In particular, a degree 4 polynomial $$ax^4+bx^3+cx^2+dx+e$$ has discriminant $$256a^3e^3-192a^2bde^2-128a^2c^2e^2+144a^2d^2e...$$

(see https://en.wikipedia.org/wiki/Discriminant#Degree_4 for the full formula). And we know that since $x=1$ is a root there can only be a pair of complex roots so we require the discriminant to be negative.

Answer 3

When a polynomial is "palindromic", reading the same way forwards and backwards, it must also have palindromic factors.
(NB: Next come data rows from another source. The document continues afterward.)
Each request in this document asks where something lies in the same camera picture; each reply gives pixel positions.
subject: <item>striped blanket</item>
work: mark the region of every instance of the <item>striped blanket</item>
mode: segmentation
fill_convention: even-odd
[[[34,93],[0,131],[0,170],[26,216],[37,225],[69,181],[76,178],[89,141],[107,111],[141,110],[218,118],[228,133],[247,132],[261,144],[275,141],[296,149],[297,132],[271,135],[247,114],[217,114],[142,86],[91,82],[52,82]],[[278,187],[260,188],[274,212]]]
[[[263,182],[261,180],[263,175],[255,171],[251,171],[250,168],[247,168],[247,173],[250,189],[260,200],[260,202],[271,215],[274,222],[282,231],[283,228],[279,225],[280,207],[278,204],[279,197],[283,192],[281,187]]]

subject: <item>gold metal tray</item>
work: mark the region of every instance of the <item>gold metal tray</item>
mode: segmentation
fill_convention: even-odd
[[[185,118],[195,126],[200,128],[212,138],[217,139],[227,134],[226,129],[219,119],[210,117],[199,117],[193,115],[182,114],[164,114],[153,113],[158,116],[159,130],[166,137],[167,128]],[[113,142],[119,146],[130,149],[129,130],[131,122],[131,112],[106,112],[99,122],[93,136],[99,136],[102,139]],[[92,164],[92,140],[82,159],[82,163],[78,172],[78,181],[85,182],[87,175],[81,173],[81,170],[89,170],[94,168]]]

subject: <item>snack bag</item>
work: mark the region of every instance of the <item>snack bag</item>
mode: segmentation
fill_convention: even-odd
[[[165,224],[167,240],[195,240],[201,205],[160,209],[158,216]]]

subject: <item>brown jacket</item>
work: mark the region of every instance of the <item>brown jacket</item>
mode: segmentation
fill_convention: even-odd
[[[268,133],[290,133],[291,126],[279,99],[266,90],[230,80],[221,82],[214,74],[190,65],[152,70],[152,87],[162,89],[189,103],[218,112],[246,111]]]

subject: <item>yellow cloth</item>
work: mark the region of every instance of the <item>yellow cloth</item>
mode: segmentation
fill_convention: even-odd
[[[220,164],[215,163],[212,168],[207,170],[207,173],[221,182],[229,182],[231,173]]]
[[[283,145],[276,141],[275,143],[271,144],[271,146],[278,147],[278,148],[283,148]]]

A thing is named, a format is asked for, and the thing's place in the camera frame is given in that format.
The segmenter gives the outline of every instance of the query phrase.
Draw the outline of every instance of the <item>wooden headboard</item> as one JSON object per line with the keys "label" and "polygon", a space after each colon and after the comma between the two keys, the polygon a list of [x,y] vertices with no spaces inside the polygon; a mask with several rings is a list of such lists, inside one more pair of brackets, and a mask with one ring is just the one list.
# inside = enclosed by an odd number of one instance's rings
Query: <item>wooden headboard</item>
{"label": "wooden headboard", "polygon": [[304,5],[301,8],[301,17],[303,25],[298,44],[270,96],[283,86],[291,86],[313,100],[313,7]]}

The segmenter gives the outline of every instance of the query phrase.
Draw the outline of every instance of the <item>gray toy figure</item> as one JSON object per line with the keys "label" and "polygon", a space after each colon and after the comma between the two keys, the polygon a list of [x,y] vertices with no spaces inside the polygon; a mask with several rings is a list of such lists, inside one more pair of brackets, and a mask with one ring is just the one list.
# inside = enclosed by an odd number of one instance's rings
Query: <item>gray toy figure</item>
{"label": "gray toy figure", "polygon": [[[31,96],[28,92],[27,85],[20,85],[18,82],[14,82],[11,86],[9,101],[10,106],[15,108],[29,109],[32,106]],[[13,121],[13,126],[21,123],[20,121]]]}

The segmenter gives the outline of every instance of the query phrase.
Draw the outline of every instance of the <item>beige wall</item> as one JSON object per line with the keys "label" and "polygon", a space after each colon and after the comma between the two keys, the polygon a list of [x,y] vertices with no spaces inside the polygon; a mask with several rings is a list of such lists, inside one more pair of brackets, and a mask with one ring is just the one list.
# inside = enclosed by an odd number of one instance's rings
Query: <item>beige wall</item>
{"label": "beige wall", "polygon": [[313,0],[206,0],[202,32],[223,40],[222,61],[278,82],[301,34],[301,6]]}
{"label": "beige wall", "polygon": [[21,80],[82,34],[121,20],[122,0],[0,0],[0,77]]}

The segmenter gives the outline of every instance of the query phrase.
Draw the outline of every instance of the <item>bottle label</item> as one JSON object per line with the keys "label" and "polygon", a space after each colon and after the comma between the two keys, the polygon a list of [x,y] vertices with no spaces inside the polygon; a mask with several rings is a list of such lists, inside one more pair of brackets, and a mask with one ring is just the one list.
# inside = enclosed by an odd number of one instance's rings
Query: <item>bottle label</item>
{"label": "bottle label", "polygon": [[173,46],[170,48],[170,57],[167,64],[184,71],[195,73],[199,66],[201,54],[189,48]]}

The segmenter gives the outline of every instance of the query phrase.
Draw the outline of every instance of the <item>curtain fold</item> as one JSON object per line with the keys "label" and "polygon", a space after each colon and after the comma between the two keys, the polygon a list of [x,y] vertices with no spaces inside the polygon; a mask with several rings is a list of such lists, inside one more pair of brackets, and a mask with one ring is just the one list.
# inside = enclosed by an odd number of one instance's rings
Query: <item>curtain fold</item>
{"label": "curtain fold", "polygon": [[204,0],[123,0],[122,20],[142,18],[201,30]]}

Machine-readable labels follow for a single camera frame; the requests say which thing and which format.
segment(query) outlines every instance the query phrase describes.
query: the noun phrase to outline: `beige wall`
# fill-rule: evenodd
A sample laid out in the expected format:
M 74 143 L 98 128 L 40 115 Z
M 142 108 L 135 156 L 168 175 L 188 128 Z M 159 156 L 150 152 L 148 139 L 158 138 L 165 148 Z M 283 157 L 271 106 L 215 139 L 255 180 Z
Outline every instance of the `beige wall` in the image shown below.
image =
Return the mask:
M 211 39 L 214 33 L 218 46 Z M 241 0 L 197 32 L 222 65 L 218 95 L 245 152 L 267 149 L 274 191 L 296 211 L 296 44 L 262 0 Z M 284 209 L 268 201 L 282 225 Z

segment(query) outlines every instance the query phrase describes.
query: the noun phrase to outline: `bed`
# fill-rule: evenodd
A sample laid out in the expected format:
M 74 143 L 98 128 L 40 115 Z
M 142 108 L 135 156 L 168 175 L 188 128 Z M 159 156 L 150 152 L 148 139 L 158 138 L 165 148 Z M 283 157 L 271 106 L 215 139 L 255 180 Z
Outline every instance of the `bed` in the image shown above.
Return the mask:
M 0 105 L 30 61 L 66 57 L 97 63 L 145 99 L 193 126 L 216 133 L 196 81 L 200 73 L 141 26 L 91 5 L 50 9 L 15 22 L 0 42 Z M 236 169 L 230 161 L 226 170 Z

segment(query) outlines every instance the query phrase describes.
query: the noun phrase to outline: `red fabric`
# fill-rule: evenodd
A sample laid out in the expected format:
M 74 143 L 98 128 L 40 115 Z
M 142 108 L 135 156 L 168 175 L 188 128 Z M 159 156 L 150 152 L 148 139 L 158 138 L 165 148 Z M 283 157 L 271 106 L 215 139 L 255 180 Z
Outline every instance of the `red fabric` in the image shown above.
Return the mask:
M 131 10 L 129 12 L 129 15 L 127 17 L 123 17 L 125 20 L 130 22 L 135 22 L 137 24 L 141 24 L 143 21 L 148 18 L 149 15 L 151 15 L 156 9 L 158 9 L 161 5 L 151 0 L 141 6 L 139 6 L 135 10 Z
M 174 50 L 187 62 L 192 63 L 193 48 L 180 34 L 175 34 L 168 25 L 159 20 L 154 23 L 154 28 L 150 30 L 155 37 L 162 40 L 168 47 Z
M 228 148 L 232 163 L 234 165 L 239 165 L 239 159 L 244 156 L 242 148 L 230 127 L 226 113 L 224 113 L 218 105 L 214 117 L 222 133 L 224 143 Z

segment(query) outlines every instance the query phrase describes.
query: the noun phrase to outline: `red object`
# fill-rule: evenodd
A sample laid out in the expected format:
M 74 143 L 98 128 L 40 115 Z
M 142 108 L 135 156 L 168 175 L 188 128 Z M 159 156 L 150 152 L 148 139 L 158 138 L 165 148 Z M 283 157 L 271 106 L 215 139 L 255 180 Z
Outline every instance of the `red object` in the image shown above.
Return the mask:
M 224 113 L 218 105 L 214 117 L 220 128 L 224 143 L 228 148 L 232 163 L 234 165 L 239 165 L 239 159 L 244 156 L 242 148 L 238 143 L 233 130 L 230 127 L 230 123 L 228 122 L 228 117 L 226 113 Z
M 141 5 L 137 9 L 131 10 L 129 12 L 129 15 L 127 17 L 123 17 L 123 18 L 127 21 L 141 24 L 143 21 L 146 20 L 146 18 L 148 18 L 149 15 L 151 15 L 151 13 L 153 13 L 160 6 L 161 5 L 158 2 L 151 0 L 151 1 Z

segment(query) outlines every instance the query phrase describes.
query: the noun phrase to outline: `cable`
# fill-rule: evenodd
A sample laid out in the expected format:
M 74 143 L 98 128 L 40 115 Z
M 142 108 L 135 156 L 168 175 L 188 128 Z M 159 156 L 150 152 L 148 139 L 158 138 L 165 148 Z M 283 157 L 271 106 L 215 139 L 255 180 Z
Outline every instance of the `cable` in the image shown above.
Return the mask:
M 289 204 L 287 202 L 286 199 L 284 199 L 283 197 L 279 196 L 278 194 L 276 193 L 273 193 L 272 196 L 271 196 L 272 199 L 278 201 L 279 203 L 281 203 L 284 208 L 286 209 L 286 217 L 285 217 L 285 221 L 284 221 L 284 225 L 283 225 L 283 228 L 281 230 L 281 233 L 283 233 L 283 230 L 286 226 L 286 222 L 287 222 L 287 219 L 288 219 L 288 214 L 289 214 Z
Thus

$x^4+ax^3+bx^2+ax+1=(x^2+cx+1)(x^2+dx+1)$

If $x=1$ is to be a root then it must give $c=-2$ or $d=-2$ in one of the factors, as no other choice has the root $x=1$. Taking $c$ as $-2$ we then get the complex roots if $-2<d<2$, corresponding to a negative discriminate for the $x^2+dx+1$ factor.

Expanding the product $(x^2+cx+1)(x^2+dx+1)$ and equating this to $x^4+ax^3+bx^2+ax+1$ then implies $a=c+d=d-2$ so the solution to the problem is $-4<a<0$.

Answer 4

Considering that $$p(x) = x^4 + ax^3 + bx^2 + ax + 1$$ If $x=1$ is a root, then $$p(1)=2 a+b+2=0 \implies b=-2-2a$$ and $$p(x)=(x-1)\,(x^3+(a+1) x^2-(a+1) x-1)$$ Clearly, $x=1$ is also a root for the second term making $$p(x)=(x-1)^2\,(x^2+(a+2) x+1)$$ So, there are complex roots if the discriminant $\Delta$ of the remaining quadratic equation is negative.